■ **WHAT TO DO**
The data should be printed in full, character for character.
++++ RAW DATA ++++
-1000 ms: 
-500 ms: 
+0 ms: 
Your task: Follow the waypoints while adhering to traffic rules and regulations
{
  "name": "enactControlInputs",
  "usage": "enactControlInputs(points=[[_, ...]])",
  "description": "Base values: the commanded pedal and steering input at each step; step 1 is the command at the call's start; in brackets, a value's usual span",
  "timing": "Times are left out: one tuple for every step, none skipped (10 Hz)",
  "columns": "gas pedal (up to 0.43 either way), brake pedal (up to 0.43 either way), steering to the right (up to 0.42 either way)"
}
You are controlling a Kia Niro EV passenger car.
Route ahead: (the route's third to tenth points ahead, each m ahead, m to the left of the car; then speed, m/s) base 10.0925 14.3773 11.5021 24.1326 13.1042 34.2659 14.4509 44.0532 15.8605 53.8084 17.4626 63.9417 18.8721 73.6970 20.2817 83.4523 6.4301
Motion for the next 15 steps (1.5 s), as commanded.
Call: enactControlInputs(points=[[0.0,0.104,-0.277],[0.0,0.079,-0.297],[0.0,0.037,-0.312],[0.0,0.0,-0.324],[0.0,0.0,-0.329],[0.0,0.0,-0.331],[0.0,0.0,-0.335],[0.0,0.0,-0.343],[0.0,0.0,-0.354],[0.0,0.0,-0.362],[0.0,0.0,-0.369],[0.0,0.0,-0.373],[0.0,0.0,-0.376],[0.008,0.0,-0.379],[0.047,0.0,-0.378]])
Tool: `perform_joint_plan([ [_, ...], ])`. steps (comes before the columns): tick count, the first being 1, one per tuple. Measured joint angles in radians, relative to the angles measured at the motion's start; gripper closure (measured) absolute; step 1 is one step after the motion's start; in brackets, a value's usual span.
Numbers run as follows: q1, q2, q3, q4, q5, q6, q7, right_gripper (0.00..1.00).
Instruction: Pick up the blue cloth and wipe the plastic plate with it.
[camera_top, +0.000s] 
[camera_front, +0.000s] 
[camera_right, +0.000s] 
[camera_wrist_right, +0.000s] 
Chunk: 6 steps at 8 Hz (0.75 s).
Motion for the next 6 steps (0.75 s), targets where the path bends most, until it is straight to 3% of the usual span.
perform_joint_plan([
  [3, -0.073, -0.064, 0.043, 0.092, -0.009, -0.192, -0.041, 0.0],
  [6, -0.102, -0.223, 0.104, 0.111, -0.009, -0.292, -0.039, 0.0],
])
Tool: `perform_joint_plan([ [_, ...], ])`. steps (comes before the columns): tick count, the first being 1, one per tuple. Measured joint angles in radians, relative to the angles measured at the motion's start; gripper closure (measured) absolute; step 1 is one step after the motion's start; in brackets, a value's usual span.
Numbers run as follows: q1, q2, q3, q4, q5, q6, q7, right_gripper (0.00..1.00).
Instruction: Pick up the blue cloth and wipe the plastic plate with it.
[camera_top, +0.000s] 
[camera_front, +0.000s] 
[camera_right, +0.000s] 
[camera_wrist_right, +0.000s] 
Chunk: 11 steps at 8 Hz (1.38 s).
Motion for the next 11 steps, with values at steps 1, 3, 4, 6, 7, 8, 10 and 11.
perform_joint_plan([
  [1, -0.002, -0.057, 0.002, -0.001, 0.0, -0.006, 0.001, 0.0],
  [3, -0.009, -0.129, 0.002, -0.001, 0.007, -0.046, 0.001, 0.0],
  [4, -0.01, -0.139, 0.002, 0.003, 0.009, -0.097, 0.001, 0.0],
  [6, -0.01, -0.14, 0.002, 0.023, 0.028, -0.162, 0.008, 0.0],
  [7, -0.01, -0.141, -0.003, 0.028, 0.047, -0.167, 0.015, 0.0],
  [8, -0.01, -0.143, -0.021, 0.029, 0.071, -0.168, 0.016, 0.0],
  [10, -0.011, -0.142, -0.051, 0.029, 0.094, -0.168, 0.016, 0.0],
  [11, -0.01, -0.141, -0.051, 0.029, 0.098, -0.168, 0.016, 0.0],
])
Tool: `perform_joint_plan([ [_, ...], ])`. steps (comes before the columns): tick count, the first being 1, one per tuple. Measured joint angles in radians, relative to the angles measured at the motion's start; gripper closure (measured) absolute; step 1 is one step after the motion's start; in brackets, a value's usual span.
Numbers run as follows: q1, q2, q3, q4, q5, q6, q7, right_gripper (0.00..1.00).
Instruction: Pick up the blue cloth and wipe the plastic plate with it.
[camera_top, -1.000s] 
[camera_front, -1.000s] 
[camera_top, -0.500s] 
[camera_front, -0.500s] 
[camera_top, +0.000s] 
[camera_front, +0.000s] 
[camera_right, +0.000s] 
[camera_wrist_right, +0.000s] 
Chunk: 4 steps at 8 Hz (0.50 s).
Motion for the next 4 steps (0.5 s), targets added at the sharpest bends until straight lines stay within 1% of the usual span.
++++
■ **ANSWER FOR THE TASK**
-1000 ms: 
-500 ms: 
+0 ms: 
Your task: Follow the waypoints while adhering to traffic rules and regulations
{
  "name": "enactControlInputs",
  "usage": "enactControlInputs(points=[[_, ...]])",
  "description": "Base values: the commanded pedal and steering input at each step; step 1 is the command at the call's start; in brackets, a value's usual span",
  "timing": "Times are left out: one tuple for every step, none skipped (10 Hz)",
  "columns": "gas pedal (up to 0.43 either way), brake pedal (up to 0.43 either way), steering to the right (up to 0.42 either way)"
}
You are controlling a Kia Niro EV passenger car.
Route ahead: (the route's third to tenth points ahead, each m ahead, m to the left of the car; then speed, m/s) base 10.0925 14.3773 11.5021 24.1326 13.1042 34.2659 14.4509 44.0532 15.8605 53.8084 17.4626 63.9417 18.8721 73.6970 20.2817 83.4523 6.4301
Motion for the next 15 steps (1.5 s), as commanded.
Call: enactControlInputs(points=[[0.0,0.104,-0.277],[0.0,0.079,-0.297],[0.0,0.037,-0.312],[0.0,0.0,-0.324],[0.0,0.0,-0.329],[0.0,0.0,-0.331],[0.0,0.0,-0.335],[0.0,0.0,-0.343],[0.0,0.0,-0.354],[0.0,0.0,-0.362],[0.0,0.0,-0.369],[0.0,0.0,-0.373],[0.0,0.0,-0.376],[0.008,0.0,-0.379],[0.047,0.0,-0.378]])
Tool: `perform_joint_plan([ [_, ...], ])`. steps (comes before the columns): tick count, the first being 1, one per tuple. Measured joint angles in radians, relative to the angles measured at the motion's start; gripper closure (measured) absolute; step 1 is one step after the motion's start; in brackets, a value's usual span.
Numbers run as follows: q1, q2, q3, q4, q5, q6, q7, right_gripper (0.00..1.00).
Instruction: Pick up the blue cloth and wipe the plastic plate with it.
[camera_top, +0.000s] 
[camera_front, +0.000s] 
[camera_right, +0.000s] 
[camera_wrist_right, +0.000s] 
Chunk: 6 steps at 8 Hz (0.75 s).
Motion for the next 6 steps (0.75 s), targets where the path bends most, until it is straight to 3% of the usual span.
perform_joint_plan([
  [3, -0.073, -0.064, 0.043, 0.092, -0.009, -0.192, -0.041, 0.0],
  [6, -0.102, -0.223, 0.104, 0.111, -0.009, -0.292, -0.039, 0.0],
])
Tool: `perform_joint_plan([ [_, ...], ])`. steps (comes before the columns): tick count, the first being 1, one per tuple. Measured joint angles in radians, relative to the angles measured at the motion's start; gripper closure (measured) absolute; step 1 is one step after the motion's start; in brackets, a value's usual span.
Numbers run as follows: q1, q2, q3, q4, q5, q6, q7, right_gripper (0.00..1.00).
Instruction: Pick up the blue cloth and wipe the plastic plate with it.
[camera_top, +0.000s] 
[camera_front, +0.000s] 
[camera_right, +0.000s] 
[camera_wrist_right, +0.000s] 
Chunk: 11 steps at 8 Hz (1.38 s).
Motion for the next 11 steps, with values at steps 1, 3, 4, 6, 7, 8, 10 and 11.
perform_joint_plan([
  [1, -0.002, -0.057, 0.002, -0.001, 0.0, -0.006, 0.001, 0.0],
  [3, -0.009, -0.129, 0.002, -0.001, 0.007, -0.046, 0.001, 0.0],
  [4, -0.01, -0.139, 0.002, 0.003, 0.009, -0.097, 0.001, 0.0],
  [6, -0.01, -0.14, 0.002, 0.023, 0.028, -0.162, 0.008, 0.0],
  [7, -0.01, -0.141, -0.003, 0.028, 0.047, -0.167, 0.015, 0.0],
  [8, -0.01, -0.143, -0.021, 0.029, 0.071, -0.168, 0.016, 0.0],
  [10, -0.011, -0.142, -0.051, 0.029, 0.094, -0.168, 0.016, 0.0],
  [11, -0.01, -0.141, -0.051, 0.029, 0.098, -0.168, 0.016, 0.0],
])
Tool: `perform_joint_plan([ [_, ...], ])`. steps (comes before the columns): tick count, the first being 1, one per tuple. Measured joint angles in radians, relative to the angles measured at the motion's start; gripper closure (measured) absolute; step 1 is one step after the motion's start; in brackets, a value's usual span.
Numbers run as follows: q1, q2, q3, q4, q5, q6, q7, right_gripper (0.00..1.00).
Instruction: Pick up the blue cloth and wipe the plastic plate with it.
[camera_top, -1.000s] 
[camera_front, -1.000s] 
[camera_top, -0.500s] 
[camera_front, -0.500s] 
[camera_top, +0.000s] 
[camera_front, +0.000s] 
[camera_right, +0.000s] 
[camera_wrist_right, +0.000s] 
Chunk: 4 steps at 8 Hz (0.50 s).
Motion for the next 4 steps (0.5 s), targets added at the sharpest bends until straight lines stay within 1% of the usual span.

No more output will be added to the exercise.